Of course, our combination of skills meant that Z80 was particularly well catered for. Good for Z80, but not completely representitative for everything else. Since our compressor was published, new highly optimized implementations for 8086/8088 decompressors were contributed by Jim Leonard and Peter Ferrie. Although the speed of decompression of "LZSA1 -m5" in these decompressors is merely similar to LZ4 (on Z80 "LZSA1 -m5" overtakes LZ4 by about 9%), it is still showing that the fundamental design decisions are not completely off.

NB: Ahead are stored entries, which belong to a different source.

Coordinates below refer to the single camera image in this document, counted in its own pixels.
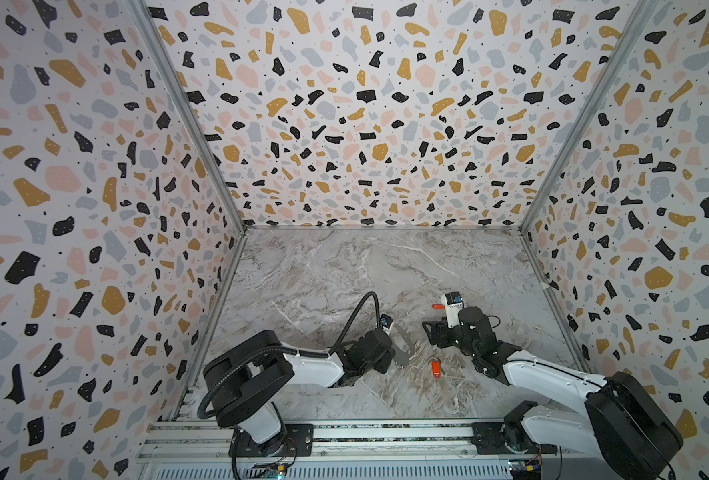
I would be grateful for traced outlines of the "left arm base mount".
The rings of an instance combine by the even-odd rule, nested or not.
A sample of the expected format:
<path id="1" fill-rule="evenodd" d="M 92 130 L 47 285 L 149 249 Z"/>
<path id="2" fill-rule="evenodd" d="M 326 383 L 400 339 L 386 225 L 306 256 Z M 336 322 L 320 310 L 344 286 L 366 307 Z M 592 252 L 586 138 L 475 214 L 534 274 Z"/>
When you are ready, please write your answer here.
<path id="1" fill-rule="evenodd" d="M 312 423 L 284 424 L 278 434 L 265 442 L 254 441 L 248 432 L 238 428 L 232 436 L 230 456 L 234 458 L 310 457 L 313 441 Z"/>

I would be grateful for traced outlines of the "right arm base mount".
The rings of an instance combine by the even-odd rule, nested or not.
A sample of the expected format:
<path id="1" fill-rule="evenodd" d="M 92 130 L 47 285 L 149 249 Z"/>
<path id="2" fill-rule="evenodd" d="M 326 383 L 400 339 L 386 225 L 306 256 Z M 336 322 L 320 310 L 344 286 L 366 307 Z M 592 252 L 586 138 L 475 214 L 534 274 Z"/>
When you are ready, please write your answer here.
<path id="1" fill-rule="evenodd" d="M 558 447 L 538 444 L 524 428 L 524 417 L 538 406 L 534 401 L 523 401 L 503 419 L 472 424 L 471 443 L 479 455 L 530 455 L 557 454 Z"/>

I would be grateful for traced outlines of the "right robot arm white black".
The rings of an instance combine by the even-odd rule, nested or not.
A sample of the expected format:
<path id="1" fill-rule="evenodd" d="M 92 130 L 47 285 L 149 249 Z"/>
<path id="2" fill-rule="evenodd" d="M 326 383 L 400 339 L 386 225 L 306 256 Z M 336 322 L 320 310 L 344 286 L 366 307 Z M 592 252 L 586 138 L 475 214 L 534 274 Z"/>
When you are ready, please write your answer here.
<path id="1" fill-rule="evenodd" d="M 675 478 L 672 461 L 684 439 L 631 374 L 602 376 L 544 360 L 500 340 L 478 307 L 450 305 L 422 328 L 432 346 L 458 349 L 486 378 L 560 405 L 521 402 L 498 433 L 506 450 L 530 454 L 552 445 L 602 460 L 623 479 Z"/>

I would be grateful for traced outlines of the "metal keyring plate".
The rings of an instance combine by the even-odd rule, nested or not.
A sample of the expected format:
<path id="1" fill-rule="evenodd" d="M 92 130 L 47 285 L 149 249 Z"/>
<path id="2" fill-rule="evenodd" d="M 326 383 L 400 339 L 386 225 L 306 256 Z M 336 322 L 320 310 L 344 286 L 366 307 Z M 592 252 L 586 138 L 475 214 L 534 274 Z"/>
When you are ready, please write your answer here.
<path id="1" fill-rule="evenodd" d="M 390 336 L 395 350 L 394 362 L 398 368 L 407 367 L 416 353 L 415 340 L 404 327 L 398 324 L 392 326 Z"/>

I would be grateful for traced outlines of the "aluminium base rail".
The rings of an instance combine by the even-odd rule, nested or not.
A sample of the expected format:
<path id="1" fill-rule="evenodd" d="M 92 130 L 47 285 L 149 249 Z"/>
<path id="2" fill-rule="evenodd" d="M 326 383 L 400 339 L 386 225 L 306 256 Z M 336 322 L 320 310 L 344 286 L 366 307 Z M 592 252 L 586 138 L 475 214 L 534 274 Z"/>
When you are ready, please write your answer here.
<path id="1" fill-rule="evenodd" d="M 477 433 L 473 428 L 477 423 L 476 419 L 312 420 L 314 430 L 307 441 L 310 456 L 300 461 L 507 460 L 537 454 L 547 460 L 558 455 L 552 447 L 516 454 L 496 432 L 489 437 Z M 214 421 L 156 422 L 138 460 L 228 461 L 232 436 L 232 429 L 220 428 Z"/>

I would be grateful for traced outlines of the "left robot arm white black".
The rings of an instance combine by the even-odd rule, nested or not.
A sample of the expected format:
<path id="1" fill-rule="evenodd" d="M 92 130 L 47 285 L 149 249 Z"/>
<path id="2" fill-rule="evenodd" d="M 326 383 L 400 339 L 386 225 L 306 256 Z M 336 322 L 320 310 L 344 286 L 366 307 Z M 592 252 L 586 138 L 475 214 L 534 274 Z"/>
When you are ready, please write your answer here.
<path id="1" fill-rule="evenodd" d="M 286 438 L 286 425 L 274 398 L 289 385 L 352 387 L 364 375 L 389 371 L 396 356 L 384 328 L 330 351 L 304 350 L 280 342 L 264 330 L 204 366 L 206 393 L 196 417 L 236 428 L 260 446 Z"/>

The second compression format, "LZSA2" is in many ways a logical extension of the first. To the simple byte-based format of "LZSA1" we added nibbles, to allow finer grain control of the match lengths and offsets. The token was modified a little to optimize the compression on our corpus. Last, but not least, a command for repeated offsets was added. Therefore, overall, the resulting compressor is probably best described as a further exploration of the LZ5-style compression. In our compression tests we achieved compression ratios comparable with "ZX7", which was ultimately our target in terms of the compression ratio. Compared to "ZX7", "LZSA2" did not fare very well when compressing graphics, which is probably due to the relatively crude variable length code used in the compressor. However, when dealing with mixed data, less dominated by a large number of small matches, we outperform "ZX7" by quite a big margin, mostly due to a larger compression window. These are results on our corpus comprised of about 2.5Mb of files mostly relevant to ZX Spectrum:

At this stage of the project, the decompressors for Z80 and 8086/8088 contributed by Jim Leonard and Peter Ferrie are quite mature. The decompressors for 6502 have been partly optimized, but probably more can be done to them. We are hoping to have decompressors for several other small CPUs added soon.Code:corp demos games gfx music text OOZ v7.1(Kraken) 34211+219830+337485+438657+138516+204963 1,373,662 LZSA (f2) 38043+229544+352172+497857+138086+225430 1,481,132 ZX7 39484+238903+362443+489624+143457+226092 1,500,003 OOZ v7.1(Mermaid) 37709+235601+363995+486306+157553+220841 1,502,005 LZOP v1.3 -9 40347+238797+374751+527285+154278+236488 1,571,946 LZSA (f1) 41839+238331+375340+530595+152838+247901 1,586,844 LZ4 v1.9.1 -19 45135+244707+398287+559407+168746+266545 1,682,827 OOZ v7.1(Selkie) 45122+246574+398377+559023+167500+271168 1,687,764 Uncompressed 90445+303002+563234+819609+352130+518401 2,646,821

P.S. We recognized very recently that there exists another compression scheme that is also named LZSA: https://cbloomrants.blogspot.com/201...ndex-post.html

We did not really try to refer to Charles Bloom's work and, anyway, his compressor is unpublished and extremely different from what we did. We hope that this won't cause any unnecessary confusion.